British Army general (1880–1975)

Major-General Arthur Alec Goschen, (6 January 1880 – 28 June 1975) was a British Army officer who served as an area commander during the Second World War.

==Family and education==
Goschen was born in London, the child of Henry Goschen (1837–1932) and Augusta Eleanor Shakerley, niece of Sir Charles Shakerley, 1st Baronet. Henry Goschen was the younger brother of George Goschen, 1st Viscount Goschen.

Goschen's great-grandfather was prominent publisher and printer Georg Joachim Göschen of Leipzig, Kingdom of Saxony, whose third son Wilhelm Heinrich (William Henry) Göschen (1793–1866) came to England in 1814 and the next year co-founded the merchant banking firm Frühling & Göschen, of Leipzig and London. Wilhelm Heinrich married an English woman and had several children, including George, Charles Hermann, Henry, Alexander Heun and Sir Edward Goschen.

He was educated at Eton College. His elder brother was Sir Harry Goschen, 1st Baronet.

==Near drowning==
On 7 September 1889, the cutter of the schooner Corinne (owned by his uncle Charles Hermann Goschen) was sailing near The Needles, with Arthur, his sister Eleanor, and crew on board.
The cutter was capsized by a sudden gust of wind. The mate of the Corinne, John James Smith Gawn of Ryde, saved the two children but himself drowned. Another yachtsman also drowned.

==Military career==
On 25 June 1899, Goschen was commissioned as a second lieutenant into the Royal Artillery. He saw active service in the Second Boer War from 1899 to 1901, was promoted to lieutenant on 16 February 1901 and awarded the Distinguished Service Order in September 1901. In 1911, he was serving in Cairo as Captain of J Battery, Royal Horse Artillery.

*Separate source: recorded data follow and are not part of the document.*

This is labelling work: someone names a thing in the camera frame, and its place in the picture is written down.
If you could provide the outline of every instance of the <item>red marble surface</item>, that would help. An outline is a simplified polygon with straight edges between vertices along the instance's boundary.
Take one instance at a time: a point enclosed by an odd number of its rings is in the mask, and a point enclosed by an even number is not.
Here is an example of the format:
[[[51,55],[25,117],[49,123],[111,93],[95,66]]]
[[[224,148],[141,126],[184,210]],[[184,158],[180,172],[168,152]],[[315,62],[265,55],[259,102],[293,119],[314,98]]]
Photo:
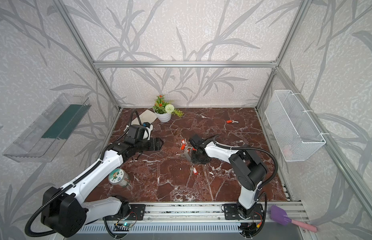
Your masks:
[[[146,109],[137,109],[141,114]],[[171,120],[153,123],[153,137],[164,141],[161,151],[144,152],[138,160],[124,163],[121,168],[128,173],[130,186],[122,188],[111,185],[104,179],[88,196],[87,201],[104,199],[121,195],[131,202],[167,202],[167,201],[230,201],[238,200],[241,187],[227,162],[213,159],[206,165],[191,164],[180,154],[182,139],[189,139],[194,134],[206,138],[221,134],[218,142],[241,146],[260,147],[269,150],[262,128],[254,108],[182,108],[182,118],[172,116]],[[126,127],[130,109],[123,109],[110,141],[116,140]],[[226,120],[239,123],[227,124]],[[274,168],[272,160],[266,154],[261,159],[269,168],[271,175]],[[269,201],[286,201],[278,176],[263,188]]]

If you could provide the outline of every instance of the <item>white flower pot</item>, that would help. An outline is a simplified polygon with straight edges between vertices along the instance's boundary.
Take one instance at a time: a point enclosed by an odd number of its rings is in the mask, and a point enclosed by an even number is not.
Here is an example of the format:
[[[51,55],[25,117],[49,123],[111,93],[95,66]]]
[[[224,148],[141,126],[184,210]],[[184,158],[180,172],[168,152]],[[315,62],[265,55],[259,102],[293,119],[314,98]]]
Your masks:
[[[170,118],[171,118],[171,113],[164,113],[164,114],[155,113],[155,115],[161,122],[168,122],[170,121]]]

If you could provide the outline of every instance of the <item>leaf pattern wallpaper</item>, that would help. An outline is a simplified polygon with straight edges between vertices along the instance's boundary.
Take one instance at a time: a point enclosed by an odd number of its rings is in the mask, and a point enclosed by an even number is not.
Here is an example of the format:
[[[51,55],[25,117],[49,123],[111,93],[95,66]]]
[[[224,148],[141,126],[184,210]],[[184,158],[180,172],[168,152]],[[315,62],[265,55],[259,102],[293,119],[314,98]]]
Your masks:
[[[372,191],[372,1],[312,3],[282,68]],[[324,148],[286,163],[260,112],[295,200],[323,239],[372,239],[372,222]]]
[[[0,0],[0,240],[26,239],[23,228],[45,190],[95,161],[118,112],[51,5]],[[3,156],[61,93],[87,96],[92,106],[53,161]],[[33,229],[47,228],[36,221]]]
[[[98,61],[272,61],[301,0],[65,3]],[[255,106],[269,73],[268,68],[102,69],[121,106],[150,106],[160,94],[178,106]]]

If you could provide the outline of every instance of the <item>round container with green lid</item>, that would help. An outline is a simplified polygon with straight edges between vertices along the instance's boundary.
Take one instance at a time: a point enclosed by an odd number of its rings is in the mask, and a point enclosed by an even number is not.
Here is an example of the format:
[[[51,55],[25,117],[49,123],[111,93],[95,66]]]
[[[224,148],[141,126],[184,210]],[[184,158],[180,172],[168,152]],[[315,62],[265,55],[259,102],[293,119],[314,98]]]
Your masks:
[[[130,178],[123,169],[117,168],[109,174],[109,183],[126,187],[130,183]]]

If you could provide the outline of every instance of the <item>white wire basket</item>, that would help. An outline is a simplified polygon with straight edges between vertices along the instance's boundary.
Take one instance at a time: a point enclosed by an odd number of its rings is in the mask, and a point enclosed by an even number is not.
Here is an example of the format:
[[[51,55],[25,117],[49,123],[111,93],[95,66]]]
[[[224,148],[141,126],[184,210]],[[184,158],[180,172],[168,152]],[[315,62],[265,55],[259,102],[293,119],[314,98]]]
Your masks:
[[[275,90],[265,115],[286,162],[304,161],[326,143],[291,90]]]

Goschen later served in the First World War as a brigade major for the Home Forces and in France, and was awarded bars to the Distinguished Service Order on 26 September 1917 and 26 July 1918. He had been promoted to brevet lieutenant colonel in January 1917.

Goschen graduated from the Staff College, Camberley in 1920. He was promoted to colonel in June 1925, with seniority dating back to January 1922. After instructing at the Senior Officer School and then serving as an instructor at the Staff College, Quetta, in India, he was appointed garrison commander and commandant at the Royal Artillery Depot at Woolwich in 1929, Brigadier Royal Artillery at Aldershot Command in June 1931. In March 1934 he was promoted to temporary major general which was soon after made substantive, and became commandant of the Royal Military Academy, Woolwich. In June 1935 he was appointed a Companion of the Order of the Bath. He retired in 1938 but was recalled as an Area Commander for the Chatham Area in 1939 at the start of the Second World War, before retiring again in 1941.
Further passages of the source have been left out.